[Data records]
§ §
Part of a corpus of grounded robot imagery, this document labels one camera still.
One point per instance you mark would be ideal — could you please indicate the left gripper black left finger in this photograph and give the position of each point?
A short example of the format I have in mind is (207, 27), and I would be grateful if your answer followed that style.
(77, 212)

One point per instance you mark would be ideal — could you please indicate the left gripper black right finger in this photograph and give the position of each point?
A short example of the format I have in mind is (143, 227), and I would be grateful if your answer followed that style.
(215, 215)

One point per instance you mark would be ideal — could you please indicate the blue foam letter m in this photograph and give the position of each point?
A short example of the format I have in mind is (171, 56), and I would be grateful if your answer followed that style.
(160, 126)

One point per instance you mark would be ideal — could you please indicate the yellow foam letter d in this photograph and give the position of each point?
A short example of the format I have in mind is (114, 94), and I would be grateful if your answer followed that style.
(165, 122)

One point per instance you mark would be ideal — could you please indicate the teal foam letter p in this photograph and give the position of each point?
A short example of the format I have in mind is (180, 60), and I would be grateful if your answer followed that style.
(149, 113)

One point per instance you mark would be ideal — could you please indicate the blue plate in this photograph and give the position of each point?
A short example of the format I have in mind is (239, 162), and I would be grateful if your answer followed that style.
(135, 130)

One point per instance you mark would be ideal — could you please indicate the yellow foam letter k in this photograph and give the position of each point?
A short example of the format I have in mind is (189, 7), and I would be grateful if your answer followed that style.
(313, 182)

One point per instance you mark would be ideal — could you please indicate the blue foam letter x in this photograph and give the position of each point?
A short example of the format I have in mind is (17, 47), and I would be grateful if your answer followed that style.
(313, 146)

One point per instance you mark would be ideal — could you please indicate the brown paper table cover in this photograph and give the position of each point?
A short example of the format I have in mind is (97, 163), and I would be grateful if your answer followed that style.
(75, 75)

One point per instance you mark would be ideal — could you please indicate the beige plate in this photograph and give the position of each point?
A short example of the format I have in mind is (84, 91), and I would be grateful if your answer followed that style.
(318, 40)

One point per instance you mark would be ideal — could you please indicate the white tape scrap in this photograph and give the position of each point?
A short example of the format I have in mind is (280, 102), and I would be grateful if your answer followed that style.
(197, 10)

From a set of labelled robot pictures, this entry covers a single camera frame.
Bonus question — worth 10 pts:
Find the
§ §
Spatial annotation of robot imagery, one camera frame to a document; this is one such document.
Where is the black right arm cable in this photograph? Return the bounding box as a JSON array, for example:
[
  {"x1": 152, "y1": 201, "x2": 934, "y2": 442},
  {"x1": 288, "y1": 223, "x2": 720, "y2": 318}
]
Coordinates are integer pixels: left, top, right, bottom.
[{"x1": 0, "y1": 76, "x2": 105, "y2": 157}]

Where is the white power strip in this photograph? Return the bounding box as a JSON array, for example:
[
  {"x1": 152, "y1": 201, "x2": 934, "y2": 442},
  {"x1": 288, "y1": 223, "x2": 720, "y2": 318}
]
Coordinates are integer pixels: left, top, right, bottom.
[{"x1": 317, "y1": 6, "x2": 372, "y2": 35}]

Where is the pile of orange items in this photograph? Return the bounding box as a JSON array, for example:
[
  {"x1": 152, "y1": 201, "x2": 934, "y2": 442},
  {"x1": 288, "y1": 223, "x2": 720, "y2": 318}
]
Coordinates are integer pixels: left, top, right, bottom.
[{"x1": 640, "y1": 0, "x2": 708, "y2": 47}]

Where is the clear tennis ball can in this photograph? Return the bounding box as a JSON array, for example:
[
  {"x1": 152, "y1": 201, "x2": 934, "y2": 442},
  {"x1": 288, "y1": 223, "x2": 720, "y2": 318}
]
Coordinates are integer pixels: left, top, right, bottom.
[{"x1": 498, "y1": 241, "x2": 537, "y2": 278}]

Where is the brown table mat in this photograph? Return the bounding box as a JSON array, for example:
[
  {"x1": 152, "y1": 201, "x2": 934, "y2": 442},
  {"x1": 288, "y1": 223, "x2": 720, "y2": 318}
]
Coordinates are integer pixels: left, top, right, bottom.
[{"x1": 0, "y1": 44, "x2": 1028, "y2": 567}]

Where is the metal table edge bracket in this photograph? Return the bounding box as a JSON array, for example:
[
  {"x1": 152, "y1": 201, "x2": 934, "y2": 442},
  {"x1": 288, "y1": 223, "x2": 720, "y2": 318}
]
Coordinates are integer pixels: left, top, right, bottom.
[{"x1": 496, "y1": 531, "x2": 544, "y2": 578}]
§ §
- [BRIEF] Track down every line in the entries that includes the string "Where", and copy it.

- [TASK RESULT]
Where is the black right arm cable in this photograph? Return the bounding box as a JSON array, for example:
Where is the white power strip in this photograph? Return the bounding box as a JSON array, for example:
Where is the pile of orange items in this photograph? Return the bounding box as a JSON array, for example:
Where is the clear tennis ball can in this photograph? Return the bounding box as a JSON array, for example:
Where is the brown table mat in this photograph? Return the bounding box as a JSON array, for example:
Where is the metal table edge bracket in this photograph? Return the bounding box as a JSON array, for example:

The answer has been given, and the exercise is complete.